## Task instructions
Copy all records exactly, excluding images.

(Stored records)

--------------------------------------------------

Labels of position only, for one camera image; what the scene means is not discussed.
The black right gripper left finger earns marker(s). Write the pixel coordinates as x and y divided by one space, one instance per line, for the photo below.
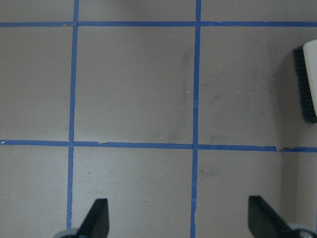
96 223

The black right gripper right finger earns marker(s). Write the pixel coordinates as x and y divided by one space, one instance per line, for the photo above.
264 222

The white hand brush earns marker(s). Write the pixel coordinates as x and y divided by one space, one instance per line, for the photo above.
305 63

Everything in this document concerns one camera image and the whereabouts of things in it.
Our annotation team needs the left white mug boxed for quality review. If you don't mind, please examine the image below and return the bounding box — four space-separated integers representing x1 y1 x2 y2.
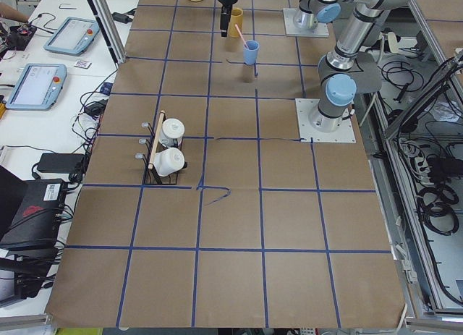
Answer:
154 148 185 177

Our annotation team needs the wooden rack dowel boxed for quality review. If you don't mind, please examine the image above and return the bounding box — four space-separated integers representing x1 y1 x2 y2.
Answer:
148 110 166 170

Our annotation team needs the white mug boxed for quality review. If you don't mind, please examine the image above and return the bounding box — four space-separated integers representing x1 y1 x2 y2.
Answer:
154 148 185 177
159 118 185 148

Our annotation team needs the black laptop power brick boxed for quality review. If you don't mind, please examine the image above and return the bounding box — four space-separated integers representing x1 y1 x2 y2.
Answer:
37 153 84 174

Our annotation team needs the bamboo cylinder holder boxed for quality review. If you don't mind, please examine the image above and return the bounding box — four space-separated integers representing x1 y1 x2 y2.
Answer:
228 7 243 38

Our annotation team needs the light blue plastic cup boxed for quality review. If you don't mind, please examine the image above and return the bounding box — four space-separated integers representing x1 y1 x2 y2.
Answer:
243 40 260 65

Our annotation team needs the aluminium frame post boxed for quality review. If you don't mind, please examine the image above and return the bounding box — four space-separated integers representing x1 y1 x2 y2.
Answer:
87 0 127 64

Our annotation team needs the person's forearm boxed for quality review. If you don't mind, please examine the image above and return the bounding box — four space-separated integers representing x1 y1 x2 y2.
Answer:
0 2 28 23

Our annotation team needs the teach pendant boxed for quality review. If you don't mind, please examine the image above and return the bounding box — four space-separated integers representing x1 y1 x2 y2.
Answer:
6 63 67 111
43 17 100 56

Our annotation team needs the upper teach pendant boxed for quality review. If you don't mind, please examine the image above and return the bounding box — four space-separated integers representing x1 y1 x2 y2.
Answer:
43 17 100 56

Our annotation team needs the black wire mug rack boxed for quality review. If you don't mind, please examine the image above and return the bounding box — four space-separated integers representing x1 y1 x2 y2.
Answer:
135 118 187 185

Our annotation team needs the pink chopstick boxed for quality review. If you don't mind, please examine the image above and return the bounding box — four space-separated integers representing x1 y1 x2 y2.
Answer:
234 24 248 49

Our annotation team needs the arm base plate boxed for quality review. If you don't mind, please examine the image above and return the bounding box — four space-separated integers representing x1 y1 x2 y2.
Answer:
283 8 329 38
295 98 356 143

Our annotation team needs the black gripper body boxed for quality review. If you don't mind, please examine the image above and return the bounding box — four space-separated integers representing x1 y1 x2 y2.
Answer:
218 0 238 30

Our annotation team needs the lower teach pendant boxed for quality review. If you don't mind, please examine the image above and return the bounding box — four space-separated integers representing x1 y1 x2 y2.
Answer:
6 63 67 111

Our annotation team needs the black mini computer box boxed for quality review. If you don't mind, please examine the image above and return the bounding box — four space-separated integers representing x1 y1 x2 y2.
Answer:
1 178 67 251

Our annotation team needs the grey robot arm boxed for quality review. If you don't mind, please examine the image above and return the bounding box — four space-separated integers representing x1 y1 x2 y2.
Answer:
315 0 410 119
218 0 341 38

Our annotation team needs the right white mug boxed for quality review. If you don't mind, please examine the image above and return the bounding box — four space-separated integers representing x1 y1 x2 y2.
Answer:
159 118 185 148

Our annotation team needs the small white label box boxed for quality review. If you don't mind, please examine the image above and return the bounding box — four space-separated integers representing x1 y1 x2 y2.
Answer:
75 60 92 69

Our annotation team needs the grey office chair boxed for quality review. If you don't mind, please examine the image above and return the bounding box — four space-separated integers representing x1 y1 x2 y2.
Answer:
350 30 399 94

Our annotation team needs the black power adapter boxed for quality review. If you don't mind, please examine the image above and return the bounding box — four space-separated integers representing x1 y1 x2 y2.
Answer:
111 12 132 24

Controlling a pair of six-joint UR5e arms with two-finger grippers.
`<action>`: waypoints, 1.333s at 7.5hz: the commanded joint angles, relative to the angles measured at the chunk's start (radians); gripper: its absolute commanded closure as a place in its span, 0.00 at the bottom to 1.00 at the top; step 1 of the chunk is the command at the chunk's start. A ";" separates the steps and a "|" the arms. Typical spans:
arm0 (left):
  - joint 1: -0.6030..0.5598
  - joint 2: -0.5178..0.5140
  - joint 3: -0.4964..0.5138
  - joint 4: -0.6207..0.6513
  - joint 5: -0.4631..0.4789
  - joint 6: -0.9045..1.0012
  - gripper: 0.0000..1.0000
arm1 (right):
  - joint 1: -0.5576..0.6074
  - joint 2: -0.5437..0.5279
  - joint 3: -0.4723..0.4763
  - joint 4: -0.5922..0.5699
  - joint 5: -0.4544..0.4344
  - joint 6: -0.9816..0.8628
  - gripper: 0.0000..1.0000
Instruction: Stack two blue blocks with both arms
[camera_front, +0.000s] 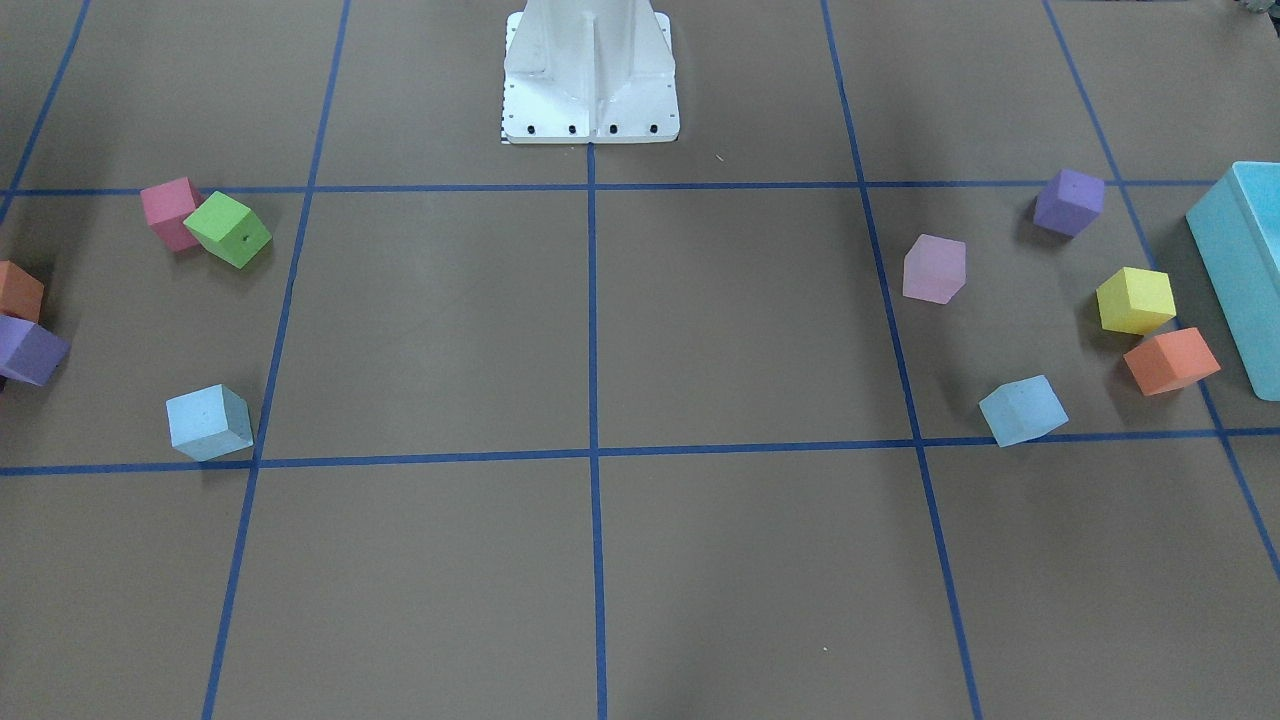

--------------------------------------------------

## Written response
Labels of position only, for one camera image; what the scene means is not discussed.
The black right gripper left finger earns marker(s). Write the pixel coordinates as x and y divided by one space, one instance per line, for the photo below.
96 223

The black right gripper right finger earns marker(s). Write the pixel coordinates as x and y divided by one space, one instance per line, for the photo above.
264 222

The white hand brush earns marker(s). Write the pixel coordinates as x and y divided by one space, one instance per line, for the photo above.
305 63

Everything in this document concerns one camera image and the whereabouts of things in it.
Our annotation team needs the left white mug boxed for quality review. If you don't mind, please examine the image below and return the bounding box — four space-separated integers representing x1 y1 x2 y2.
Answer:
154 148 185 177

Our annotation team needs the wooden rack dowel boxed for quality review. If you don't mind, please examine the image above and return the bounding box — four space-separated integers representing x1 y1 x2 y2.
Answer:
148 110 166 170

Our annotation team needs the white mug boxed for quality review. If you don't mind, please examine the image above and return the bounding box — four space-separated integers representing x1 y1 x2 y2.
Answer:
154 148 185 177
159 118 185 148

Our annotation team needs the black laptop power brick boxed for quality review. If you don't mind, please examine the image above and return the bounding box — four space-separated integers representing x1 y1 x2 y2.
Answer:
37 153 84 174

Our annotation team needs the bamboo cylinder holder boxed for quality review. If you don't mind, please examine the image above and return the bounding box — four space-separated integers representing x1 y1 x2 y2.
Answer:
228 7 243 38

Our annotation team needs the light blue plastic cup boxed for quality review. If you don't mind, please examine the image above and return the bounding box — four space-separated integers representing x1 y1 x2 y2.
Answer:
243 40 260 65

Our annotation team needs the aluminium frame post boxed for quality review. If you don't mind, please examine the image above and return the bounding box — four space-separated integers representing x1 y1 x2 y2.
Answer:
87 0 127 64

Our annotation team needs the person's forearm boxed for quality review. If you don't mind, please examine the image above and return the bounding box — four space-separated integers representing x1 y1 x2 y2.
Answer:
0 2 28 23

Our annotation team needs the teach pendant boxed for quality review. If you don't mind, please examine the image above and return the bounding box — four space-separated integers representing x1 y1 x2 y2.
Answer:
6 63 67 111
43 17 100 56

Our annotation team needs the upper teach pendant boxed for quality review. If you don't mind, please examine the image above and return the bounding box — four space-separated integers representing x1 y1 x2 y2.
Answer:
43 17 100 56

Our annotation team needs the black wire mug rack boxed for quality review. If you don't mind, please examine the image above and return the bounding box — four space-separated integers representing x1 y1 x2 y2.
Answer:
135 118 187 185

Our annotation team needs the pink chopstick boxed for quality review. If you don't mind, please examine the image above and return the bounding box — four space-separated integers representing x1 y1 x2 y2.
Answer:
234 24 248 49

Our annotation team needs the arm base plate boxed for quality review. If you don't mind, please examine the image above and return the bounding box — four space-separated integers representing x1 y1 x2 y2.
Answer:
283 8 329 38
295 98 356 143

Our annotation team needs the black gripper body boxed for quality review. If you don't mind, please examine the image above and return the bounding box — four space-separated integers representing x1 y1 x2 y2.
Answer:
218 0 238 30

Our annotation team needs the lower teach pendant boxed for quality review. If you don't mind, please examine the image above and return the bounding box — four space-separated integers representing x1 y1 x2 y2.
Answer:
6 63 67 111

Our annotation team needs the black mini computer box boxed for quality review. If you don't mind, please examine the image above and return the bounding box — four space-separated integers representing x1 y1 x2 y2.
Answer:
1 178 67 251

Our annotation team needs the grey robot arm boxed for quality review. If you don't mind, please examine the image above and return the bounding box — four space-separated integers representing x1 y1 x2 y2.
Answer:
315 0 410 119
218 0 341 38

Our annotation team needs the right white mug boxed for quality review. If you don't mind, please examine the image above and return the bounding box — four space-separated integers representing x1 y1 x2 y2.
Answer:
159 118 185 148

Our annotation team needs the small white label box boxed for quality review. If you don't mind, please examine the image above and return the bounding box — four space-separated integers representing x1 y1 x2 y2.
Answer:
75 60 92 69

Our annotation team needs the grey office chair boxed for quality review. If you don't mind, please examine the image above and return the bounding box — four space-separated integers representing x1 y1 x2 y2.
Answer:
350 30 399 94

Our annotation team needs the black power adapter boxed for quality review. If you don't mind, please examine the image above and return the bounding box — four space-separated integers representing x1 y1 x2 y2.
Answer:
111 12 132 24

Controlling a pair of six-joint UR5e arms with two-finger grippers.
`<action>`: waypoints, 1.333s at 7.5hz: the commanded joint angles, relative to the angles measured at the chunk's start (radians); gripper: its absolute commanded closure as a place in its span, 0.00 at the bottom to 1.00 at the top; step 1 of the chunk is the command at the chunk's start. A ";" separates the steps and a "|" the arms. Typical spans:
arm0 (left):
  - joint 1: -0.6030..0.5598
  - joint 2: -0.5178..0.5140
  - joint 3: -0.4964..0.5138
  - joint 4: -0.6207..0.6513
  - joint 5: -0.4631..0.4789
  - joint 6: -0.9045..1.0012
  - gripper: 0.0000..1.0000
arm1 (right):
  - joint 1: -0.5576..0.6074
  - joint 2: -0.5437..0.5279
  - joint 3: -0.4723..0.4763
  - joint 4: -0.5922..0.5699
  - joint 5: -0.4544..0.4344
  - joint 6: -0.9816..0.8628
  - gripper: 0.0000..1.0000
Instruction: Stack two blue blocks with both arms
[camera_front, +0.000s] 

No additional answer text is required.